TIS the season to be jolly and I had to laugh when I read a Paul McCartney interview about a Christmas before the Beatles were famous.

John Lennon had trouble with his sight but would often keep his glasses in his pocket to look cool. One day he told Paul that when he had walked home the night before he had seen the most amazing sight – a whole family sitting outside playing cards.

Paul retraced his route – and the family was still there. It was a nativity scene.

The start of December is the start of the celebration of Christmas, with Advent calendars and nativity scenes. Nativity scenes are meant to be peaceful and sum up the spirit of the birth of Christ.

Advent Calendars used to have 24 windows to open as a countdown to the big day. Each window revealed a poem or part of the story of the birth of Jesus.

These days, they are as commercialised as Christmas and calendars are about everything from pirate treasure to Moshi Monsters.

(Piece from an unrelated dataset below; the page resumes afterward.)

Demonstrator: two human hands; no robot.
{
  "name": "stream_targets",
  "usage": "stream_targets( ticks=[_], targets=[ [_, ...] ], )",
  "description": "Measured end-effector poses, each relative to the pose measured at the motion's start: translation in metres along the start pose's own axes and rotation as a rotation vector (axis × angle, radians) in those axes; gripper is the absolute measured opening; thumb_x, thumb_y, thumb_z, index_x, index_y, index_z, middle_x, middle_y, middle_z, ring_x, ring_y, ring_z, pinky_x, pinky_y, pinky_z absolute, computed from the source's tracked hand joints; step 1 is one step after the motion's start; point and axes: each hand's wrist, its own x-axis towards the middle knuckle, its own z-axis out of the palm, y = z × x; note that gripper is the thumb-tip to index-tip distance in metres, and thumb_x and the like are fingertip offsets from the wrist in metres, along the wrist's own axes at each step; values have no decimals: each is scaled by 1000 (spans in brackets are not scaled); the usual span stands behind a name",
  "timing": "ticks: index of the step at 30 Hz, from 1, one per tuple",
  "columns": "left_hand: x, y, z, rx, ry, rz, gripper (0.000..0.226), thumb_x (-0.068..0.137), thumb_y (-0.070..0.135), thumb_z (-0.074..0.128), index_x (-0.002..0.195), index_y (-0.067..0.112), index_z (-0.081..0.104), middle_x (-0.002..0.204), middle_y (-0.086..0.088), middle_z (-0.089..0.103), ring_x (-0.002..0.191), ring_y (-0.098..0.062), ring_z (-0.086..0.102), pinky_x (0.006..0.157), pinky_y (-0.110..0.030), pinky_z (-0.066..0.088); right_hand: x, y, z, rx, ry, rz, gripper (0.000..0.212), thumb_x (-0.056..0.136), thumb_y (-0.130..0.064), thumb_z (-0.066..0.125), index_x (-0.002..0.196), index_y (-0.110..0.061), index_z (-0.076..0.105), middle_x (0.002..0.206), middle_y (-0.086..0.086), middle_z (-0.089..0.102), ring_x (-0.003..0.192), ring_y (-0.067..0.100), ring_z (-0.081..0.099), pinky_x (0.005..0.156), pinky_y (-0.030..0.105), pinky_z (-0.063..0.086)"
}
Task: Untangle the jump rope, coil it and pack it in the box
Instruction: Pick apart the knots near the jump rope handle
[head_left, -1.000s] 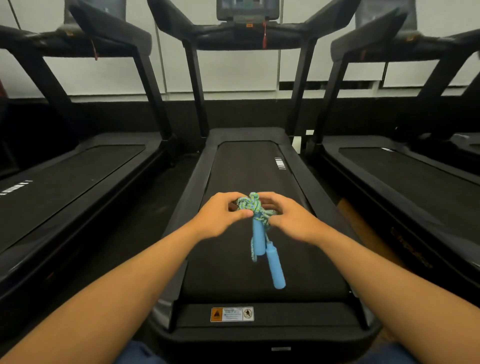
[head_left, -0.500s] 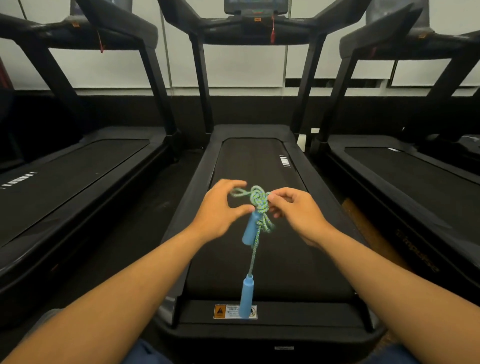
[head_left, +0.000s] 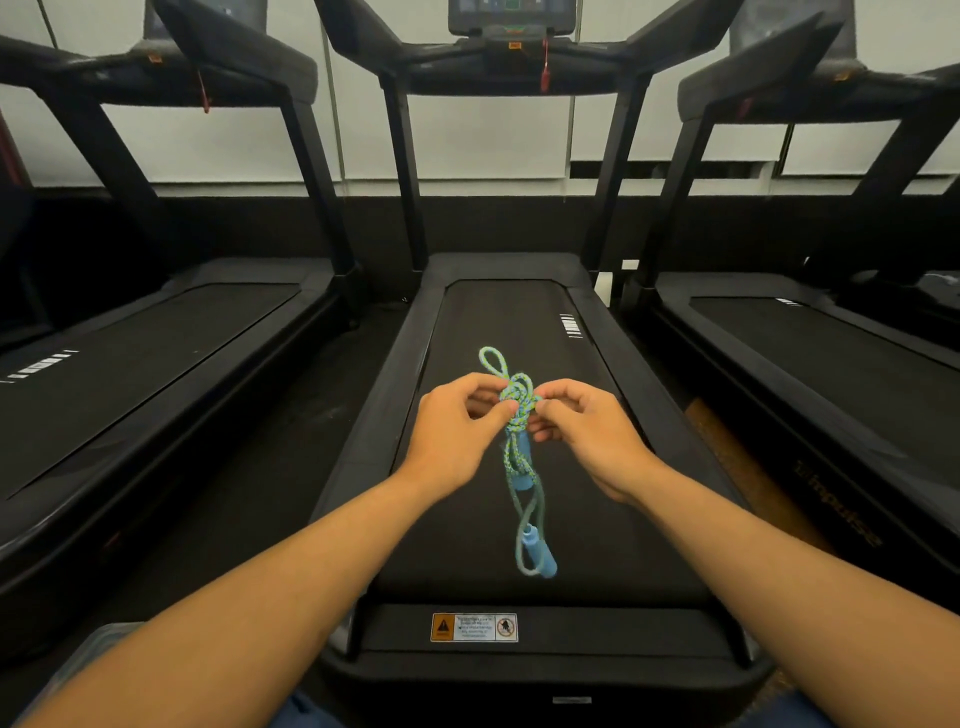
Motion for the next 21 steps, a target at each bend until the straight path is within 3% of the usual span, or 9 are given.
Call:
stream_targets(
  ticks=[2,8,14,17,19,21],
  targets=[
    [0,1,1,-3,6,-2,14,86,11,78,100,14,77,87,4,77,80,-6,72,75,-21,57,-1,0,0,-3,-7,-1,16,96,4,58,95,-6,70,79,7,74,74,14,68,71,27,56],
    [4,-1,6,-50,45,-39,6,88,15,75,94,14,78,84,3,78,82,-14,74,79,-41,62,0,-1,3,-11,29,13,18,99,1,54,98,-4,70,80,7,73,75,15,67,73,32,56],
    [7,2,5,34,112,-39,7,90,21,74,90,14,77,78,1,76,75,-15,72,73,-31,58,1,-4,4,-255,158,-110,9,91,-18,71,97,-25,71,82,-5,67,72,7,60,69,28,51],
    [4,5,5,80,71,26,7,91,20,73,87,15,76,75,4,74,70,-7,66,69,-21,51,1,-10,9,-268,177,-144,4,91,-28,72,94,-26,75,82,-6,72,71,1,62,67,24,49],
    [1,8,6,91,29,68,8,92,20,71,85,18,74,73,6,72,68,-3,63,68,-19,50,1,-12,11,-309,154,-131,12,95,-30,68,92,-24,78,75,-13,72,65,-4,60,63,19,45],
    [0,9,5,92,1,86,8,94,20,70,86,21,73,71,10,69,66,1,60,67,-16,47,1,-12,9,-356,141,-112,17,98,-29,65,92,-22,79,76,-12,73,64,-4,60,64,24,48]
  ],
)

Mind you, some children are very religious about collecting Moshi Monsters.

Marketing has become more cynical but I don’t think attitudes have changed that much.

I recall as a teenager going to catch the train home after a dance when I saw a rather threatening group of Teddy Boys.

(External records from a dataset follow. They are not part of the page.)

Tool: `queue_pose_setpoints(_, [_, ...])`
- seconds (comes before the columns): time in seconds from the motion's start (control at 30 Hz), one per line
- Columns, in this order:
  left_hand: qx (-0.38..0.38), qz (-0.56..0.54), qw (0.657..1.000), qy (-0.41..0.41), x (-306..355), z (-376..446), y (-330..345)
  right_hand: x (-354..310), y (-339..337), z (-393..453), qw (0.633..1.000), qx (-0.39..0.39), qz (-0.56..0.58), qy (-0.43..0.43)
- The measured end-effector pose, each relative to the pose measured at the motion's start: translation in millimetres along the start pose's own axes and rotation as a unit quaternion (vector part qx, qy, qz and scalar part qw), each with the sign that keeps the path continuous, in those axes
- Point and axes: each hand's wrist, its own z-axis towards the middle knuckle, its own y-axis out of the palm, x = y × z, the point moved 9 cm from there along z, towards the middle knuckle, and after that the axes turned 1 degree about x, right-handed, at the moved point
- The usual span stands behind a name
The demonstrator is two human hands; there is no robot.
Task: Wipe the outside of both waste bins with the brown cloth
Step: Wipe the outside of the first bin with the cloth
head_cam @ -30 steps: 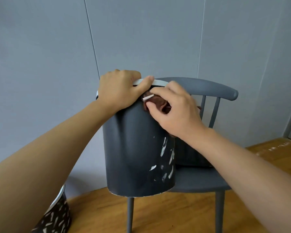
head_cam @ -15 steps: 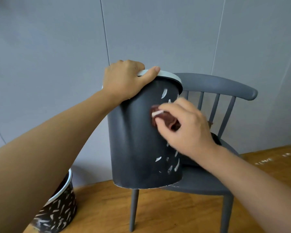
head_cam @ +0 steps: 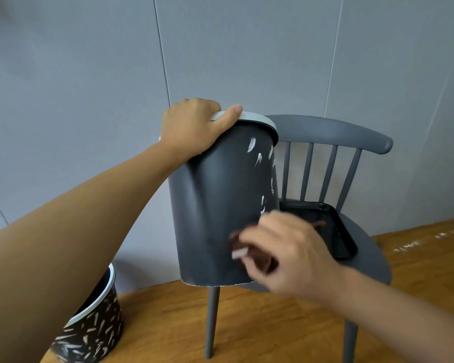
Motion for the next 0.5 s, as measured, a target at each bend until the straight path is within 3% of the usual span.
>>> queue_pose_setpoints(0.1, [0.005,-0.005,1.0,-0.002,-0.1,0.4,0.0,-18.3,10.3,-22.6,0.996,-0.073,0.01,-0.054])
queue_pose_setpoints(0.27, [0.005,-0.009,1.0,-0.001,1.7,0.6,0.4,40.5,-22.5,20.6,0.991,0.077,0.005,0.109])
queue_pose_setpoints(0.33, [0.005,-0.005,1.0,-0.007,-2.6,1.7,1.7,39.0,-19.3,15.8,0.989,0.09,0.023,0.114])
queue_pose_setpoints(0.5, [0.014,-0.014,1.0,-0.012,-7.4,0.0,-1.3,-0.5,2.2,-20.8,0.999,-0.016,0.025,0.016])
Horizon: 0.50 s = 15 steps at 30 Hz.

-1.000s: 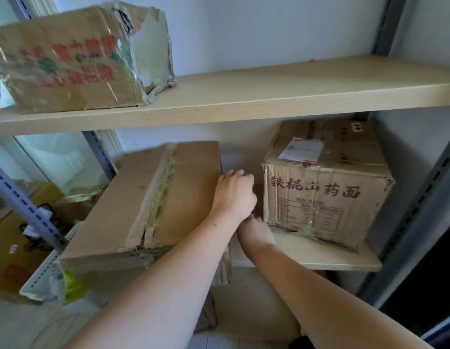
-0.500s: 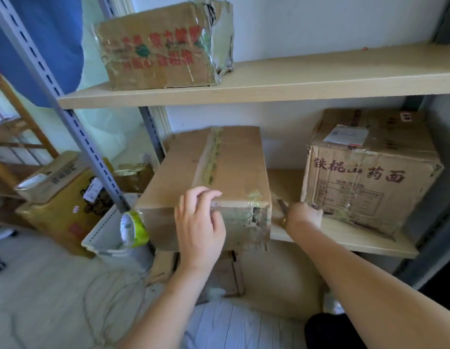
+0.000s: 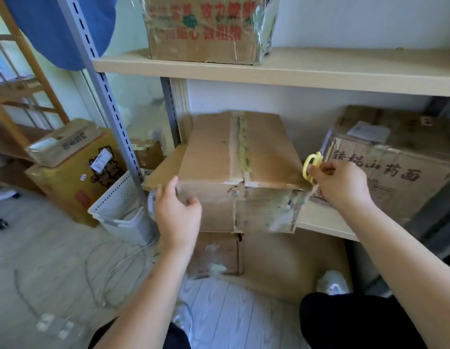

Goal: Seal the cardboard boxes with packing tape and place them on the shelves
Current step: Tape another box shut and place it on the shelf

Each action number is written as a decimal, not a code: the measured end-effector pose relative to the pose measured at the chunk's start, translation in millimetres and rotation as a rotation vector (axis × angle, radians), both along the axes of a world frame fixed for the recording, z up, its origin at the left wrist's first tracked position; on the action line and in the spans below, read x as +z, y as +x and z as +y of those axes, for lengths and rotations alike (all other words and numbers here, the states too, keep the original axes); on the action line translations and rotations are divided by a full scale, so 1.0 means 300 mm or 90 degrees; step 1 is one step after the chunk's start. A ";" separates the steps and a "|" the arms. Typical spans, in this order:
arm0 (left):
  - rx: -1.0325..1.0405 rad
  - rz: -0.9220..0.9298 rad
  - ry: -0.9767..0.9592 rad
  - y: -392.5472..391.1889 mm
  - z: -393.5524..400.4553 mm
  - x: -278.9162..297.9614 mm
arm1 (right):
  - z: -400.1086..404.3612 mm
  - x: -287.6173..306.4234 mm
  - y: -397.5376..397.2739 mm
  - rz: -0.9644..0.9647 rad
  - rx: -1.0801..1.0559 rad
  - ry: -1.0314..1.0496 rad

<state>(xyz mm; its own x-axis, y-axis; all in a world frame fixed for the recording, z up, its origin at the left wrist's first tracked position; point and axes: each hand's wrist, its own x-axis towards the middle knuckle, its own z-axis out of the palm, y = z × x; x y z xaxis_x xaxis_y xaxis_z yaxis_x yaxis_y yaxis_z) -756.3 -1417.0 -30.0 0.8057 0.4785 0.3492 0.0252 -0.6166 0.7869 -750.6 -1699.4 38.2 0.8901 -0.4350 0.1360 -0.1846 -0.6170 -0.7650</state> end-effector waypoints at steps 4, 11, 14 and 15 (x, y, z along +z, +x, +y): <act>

To invoke the ambience of the season, particularly the bit about goodwill to all men, I paused at the life-sized nativity scene on the station forecourt.

The Teds joined me and we gazed together.

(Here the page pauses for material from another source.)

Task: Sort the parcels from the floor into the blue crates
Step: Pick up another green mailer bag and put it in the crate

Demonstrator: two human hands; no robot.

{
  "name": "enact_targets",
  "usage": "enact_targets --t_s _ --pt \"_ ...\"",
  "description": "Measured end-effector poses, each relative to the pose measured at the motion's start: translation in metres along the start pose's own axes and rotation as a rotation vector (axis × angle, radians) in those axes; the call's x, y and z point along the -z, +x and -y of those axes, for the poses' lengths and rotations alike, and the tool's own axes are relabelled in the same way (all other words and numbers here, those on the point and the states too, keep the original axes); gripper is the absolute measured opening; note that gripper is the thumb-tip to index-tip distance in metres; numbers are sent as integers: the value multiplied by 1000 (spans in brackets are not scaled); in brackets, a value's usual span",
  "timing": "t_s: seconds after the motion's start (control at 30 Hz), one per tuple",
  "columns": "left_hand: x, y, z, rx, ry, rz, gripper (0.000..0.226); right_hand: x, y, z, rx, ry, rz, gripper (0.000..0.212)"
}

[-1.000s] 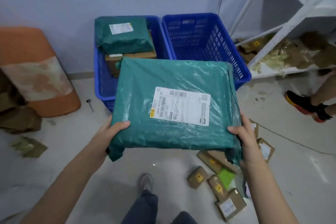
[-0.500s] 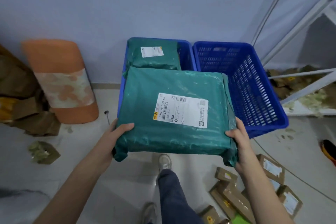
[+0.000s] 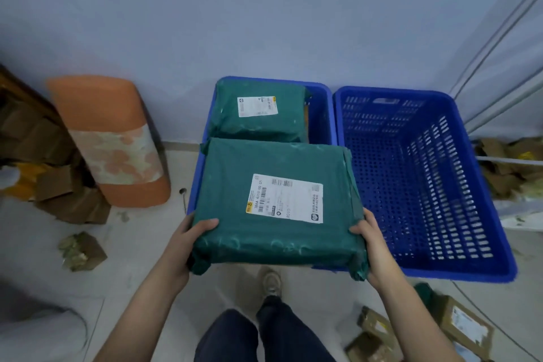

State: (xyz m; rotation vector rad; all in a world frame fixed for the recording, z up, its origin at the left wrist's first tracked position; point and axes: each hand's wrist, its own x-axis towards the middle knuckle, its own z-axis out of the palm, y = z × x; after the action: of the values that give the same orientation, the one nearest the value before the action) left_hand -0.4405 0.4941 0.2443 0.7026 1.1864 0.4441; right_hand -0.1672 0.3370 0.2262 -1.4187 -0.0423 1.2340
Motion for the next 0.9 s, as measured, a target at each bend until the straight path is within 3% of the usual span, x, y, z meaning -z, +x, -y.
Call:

“How would you like to join Baby Jesus in His crib?” one of them murmured and as I attempted to find ways to decline his kind offer to throw me over the fence, a police car approached, they dispersed and I legged it for my train.

During the same period, I turned up very late at my local church for Midnight Mass and decided to wait outside until it was over.

The frost that night was deep and crisp and even and I saw no threat from the two young men who were weaving their way along the main road towards me.

I turned my back and stamped my feet against the cold and gazed at the church nativity scene when one of them hit me over the head with a bottle.

Fortunately the bottle didn’t break and I had rather a lot of hair to deflect damage. “What did you do that for?” I said.

The chap with the bottle looked nonplussed, possibly because it hadn’t broken, and said: “I don’t know.”

“Sorry,” said his chum, hurrying my attacker away as the congregation began to spill from the church.

“Merry Christmas,” he called, showing the spirit of the season was not totally dead.

Christmas has always been a rum time. A mixture of drunkenness, cross jostling, children’s fun, religious fervour and family get togethers.

I remember my disappointment when a girlfriend invited me to a party and I discovered it entailed elderly aunts, uncles, grandparents and Housey Housey. It put me off bingo for life.

The mix will undoubtedly be the same again this year although I shall avoid nativity scenes at closing time and playing cards outside at night.